Monday, June 29, 2009

Special Moments

June 30th...

Last night brought me something very unique and unexpected. Let me begin by telling you the main purpose of my coming to Korea. My aspirations for participating in this summer school program involve gaining an understanding of what it feels like to be in the minority; the feeling of walking down the street and not fitting in with my surroundings. I have had small accounts of that feeling when I lived in Louisiana and worked at a school that was predominantly African-American and Hispanic. I remember the kids questioning why I talked the way I did; they thought I sounded funny. That experience however, was merely looking different on the outside. I still spoke the language; I still felt comfortable and self-assured. At this point, I want to live in a society that is completely different than anything I have ever known, and discover how well I will adapt.
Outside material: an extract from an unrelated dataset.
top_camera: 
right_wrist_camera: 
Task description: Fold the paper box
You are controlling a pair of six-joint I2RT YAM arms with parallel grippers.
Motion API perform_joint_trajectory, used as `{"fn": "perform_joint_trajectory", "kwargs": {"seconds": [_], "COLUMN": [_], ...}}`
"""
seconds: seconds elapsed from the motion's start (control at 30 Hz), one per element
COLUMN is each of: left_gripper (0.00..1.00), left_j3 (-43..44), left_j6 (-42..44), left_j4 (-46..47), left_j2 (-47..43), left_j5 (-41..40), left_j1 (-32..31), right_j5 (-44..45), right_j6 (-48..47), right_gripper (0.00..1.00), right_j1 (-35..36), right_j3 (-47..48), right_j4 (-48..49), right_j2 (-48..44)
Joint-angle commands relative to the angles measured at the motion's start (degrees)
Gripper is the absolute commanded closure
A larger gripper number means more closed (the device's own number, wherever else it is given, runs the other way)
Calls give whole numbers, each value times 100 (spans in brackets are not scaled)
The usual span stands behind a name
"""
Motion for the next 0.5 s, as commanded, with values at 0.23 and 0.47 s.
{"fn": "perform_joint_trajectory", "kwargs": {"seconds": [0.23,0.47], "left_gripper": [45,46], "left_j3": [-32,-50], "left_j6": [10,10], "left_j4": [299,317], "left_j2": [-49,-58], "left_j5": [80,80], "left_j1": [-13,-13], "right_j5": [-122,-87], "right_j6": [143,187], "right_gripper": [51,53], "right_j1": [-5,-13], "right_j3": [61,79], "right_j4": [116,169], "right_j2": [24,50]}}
I am certainly acquiring that feeling. I have briefly described the accounts of the first couple of days that I was here, in which I had nobody to speak to and no way to find out how to live here. Since then I have met some of the students here, all of whom speak english at least at the beginner level. I'm slowly figuring out how things work and how to go about a routine. I have gone from a person who usually knows how to figure things out on her own, to one that sits back and observes others first before acting. I want to make sure that I follow cultural standards in the way they interact with one another both verbally and inverbally, so that I may be a polite guest while I am here. In Jyvaskyla I completely immersed myself within the group of the international students I went to class with, and didn't really take a lot of time to just "be" in Finland, and observe what it would be like to just live there. In South Korea, I am taking a different approach. I want to simply "be" and discover how others regard me as well as how well I am able to adjust to a culture that is so diverse.
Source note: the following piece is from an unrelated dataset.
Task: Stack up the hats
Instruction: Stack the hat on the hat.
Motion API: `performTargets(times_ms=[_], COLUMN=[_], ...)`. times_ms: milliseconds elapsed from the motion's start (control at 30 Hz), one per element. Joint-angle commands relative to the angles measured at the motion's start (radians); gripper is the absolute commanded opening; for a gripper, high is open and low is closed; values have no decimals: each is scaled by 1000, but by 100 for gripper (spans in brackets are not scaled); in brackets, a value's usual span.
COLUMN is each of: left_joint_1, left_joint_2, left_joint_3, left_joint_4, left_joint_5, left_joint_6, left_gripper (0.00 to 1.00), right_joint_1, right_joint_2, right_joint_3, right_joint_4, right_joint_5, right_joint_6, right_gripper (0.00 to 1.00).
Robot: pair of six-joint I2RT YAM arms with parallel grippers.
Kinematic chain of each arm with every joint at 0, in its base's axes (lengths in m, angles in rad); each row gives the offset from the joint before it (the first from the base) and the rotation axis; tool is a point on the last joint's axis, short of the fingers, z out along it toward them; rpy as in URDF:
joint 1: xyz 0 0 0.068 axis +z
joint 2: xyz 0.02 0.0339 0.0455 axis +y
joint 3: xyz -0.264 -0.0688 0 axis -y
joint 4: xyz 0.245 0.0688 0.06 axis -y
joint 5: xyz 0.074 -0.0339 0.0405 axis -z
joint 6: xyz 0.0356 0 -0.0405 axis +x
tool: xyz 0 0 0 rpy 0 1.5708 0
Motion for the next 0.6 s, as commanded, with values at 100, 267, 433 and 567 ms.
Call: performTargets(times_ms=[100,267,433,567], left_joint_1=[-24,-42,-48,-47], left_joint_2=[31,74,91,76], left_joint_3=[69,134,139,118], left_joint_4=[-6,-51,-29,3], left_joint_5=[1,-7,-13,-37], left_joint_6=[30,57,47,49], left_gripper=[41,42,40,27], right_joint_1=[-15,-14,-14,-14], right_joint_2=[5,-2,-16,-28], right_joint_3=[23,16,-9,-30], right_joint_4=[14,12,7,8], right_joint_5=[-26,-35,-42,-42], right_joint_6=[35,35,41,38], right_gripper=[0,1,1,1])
Ola Joseph, an author and speaker from Nigeria, once said, "Diversity is not about how we differ. Diversity is about embracing one another's uniqueness". Last night after dinner I sat down at a bench in an area in which many people pass. I brought a book and just read for awhile. During that time I had a Korean guy, a couple years younger than I, approach me and talk with me about why I am here. He began to tell me that he is getting ready to graduate with a degree in Electrical Engineering because that is what his parents wanted for him, so that he could make a lot of money in his career. He confessed that what he has come to love is teaching, because he finds so much fulfillment in that, because He feels like he would be better able to serve God in doing something he loved. That lead to a great discussion about God and what it means for us to follow His will in our daily lives. It was just an amazing conversation, because I did not expect to have one such as that in Korea...not randomly. Then, maybe 30 minutes later, two middle-aged women approached me and gave me a complement, simply because they thought I seemed nice. I invited them to sit down next to me. Upon doing so, they saw the cross that I wear around my neck. (I recently purchased a small Celtic cross in Ireland) They asked if I was Christian and I proudly said, yes. After that their faces lit up with excitement, and we had somewhat of a similar conversation as I had with the other guy. They stayed maybe 15 minutes, as their english was somewhat limited, and told me how happy they were to meet me. I felt just the same.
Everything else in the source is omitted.